» **To do**
Scan the lines below for the word "right". Copy each line you find it in.

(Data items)
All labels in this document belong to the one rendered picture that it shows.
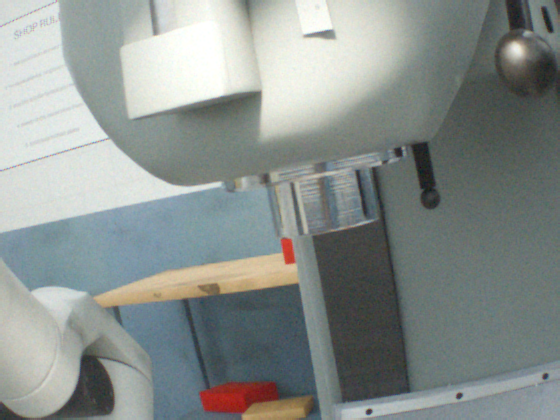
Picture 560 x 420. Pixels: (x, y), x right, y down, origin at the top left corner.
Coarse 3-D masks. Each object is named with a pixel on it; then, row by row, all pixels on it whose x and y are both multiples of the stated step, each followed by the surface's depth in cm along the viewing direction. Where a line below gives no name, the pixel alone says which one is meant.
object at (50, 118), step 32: (0, 32) 557; (32, 32) 548; (0, 64) 558; (32, 64) 549; (64, 64) 541; (0, 96) 560; (32, 96) 551; (64, 96) 543; (0, 128) 562; (32, 128) 553; (64, 128) 545; (96, 128) 537; (0, 160) 564; (32, 160) 555
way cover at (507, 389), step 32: (480, 384) 88; (512, 384) 86; (544, 384) 85; (352, 416) 92; (384, 416) 91; (416, 416) 89; (448, 416) 88; (480, 416) 87; (512, 416) 85; (544, 416) 84
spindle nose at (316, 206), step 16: (336, 176) 50; (352, 176) 50; (368, 176) 51; (272, 192) 51; (288, 192) 50; (304, 192) 50; (320, 192) 50; (336, 192) 50; (352, 192) 50; (368, 192) 51; (272, 208) 52; (288, 208) 51; (304, 208) 50; (320, 208) 50; (336, 208) 50; (352, 208) 50; (368, 208) 51; (288, 224) 51; (304, 224) 50; (320, 224) 50; (336, 224) 50; (352, 224) 50
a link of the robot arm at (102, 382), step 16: (80, 368) 56; (96, 368) 57; (112, 368) 61; (128, 368) 62; (80, 384) 55; (96, 384) 57; (112, 384) 60; (128, 384) 61; (144, 384) 62; (80, 400) 55; (96, 400) 56; (112, 400) 58; (128, 400) 60; (144, 400) 61; (0, 416) 58; (16, 416) 58; (48, 416) 57; (64, 416) 57; (80, 416) 57; (96, 416) 59; (112, 416) 59; (128, 416) 60; (144, 416) 61
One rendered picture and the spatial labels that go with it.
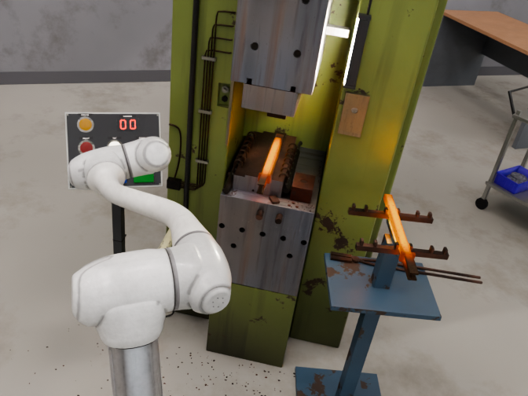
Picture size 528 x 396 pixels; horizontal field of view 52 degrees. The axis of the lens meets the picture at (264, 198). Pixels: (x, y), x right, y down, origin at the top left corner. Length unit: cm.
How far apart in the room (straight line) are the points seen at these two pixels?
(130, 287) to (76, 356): 170
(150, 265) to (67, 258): 221
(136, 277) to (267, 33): 110
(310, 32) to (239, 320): 133
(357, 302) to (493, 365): 130
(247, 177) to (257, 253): 33
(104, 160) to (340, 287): 98
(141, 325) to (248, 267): 127
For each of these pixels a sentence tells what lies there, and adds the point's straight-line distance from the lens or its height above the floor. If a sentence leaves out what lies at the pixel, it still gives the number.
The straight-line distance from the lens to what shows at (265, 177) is 208.
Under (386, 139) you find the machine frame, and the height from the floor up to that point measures 119.
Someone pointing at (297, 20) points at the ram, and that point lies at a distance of 189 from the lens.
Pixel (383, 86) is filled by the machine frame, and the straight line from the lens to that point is 209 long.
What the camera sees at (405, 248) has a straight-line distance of 185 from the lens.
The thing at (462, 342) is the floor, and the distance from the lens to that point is 318.
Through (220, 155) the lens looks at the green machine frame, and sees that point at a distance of 229.
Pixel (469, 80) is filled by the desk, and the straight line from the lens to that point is 703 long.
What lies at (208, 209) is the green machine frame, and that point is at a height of 69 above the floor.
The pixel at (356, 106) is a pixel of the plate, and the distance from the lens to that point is 210.
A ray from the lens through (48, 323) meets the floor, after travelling 293.
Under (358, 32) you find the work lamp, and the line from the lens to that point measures 199.
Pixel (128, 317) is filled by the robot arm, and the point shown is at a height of 130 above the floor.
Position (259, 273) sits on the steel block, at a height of 55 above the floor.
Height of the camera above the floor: 208
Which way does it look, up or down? 33 degrees down
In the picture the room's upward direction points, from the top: 8 degrees clockwise

» **Output for this task**
Picture 560 x 420. Pixels: (x, y), x right, y down, origin at the top left corner.
Picture size 528 x 396 pixels; horizontal field of view 52 degrees. The axis of the lens meets the picture at (264, 198). Pixels: (x, y), x right, y down, origin at the top left corner. Length unit: cm.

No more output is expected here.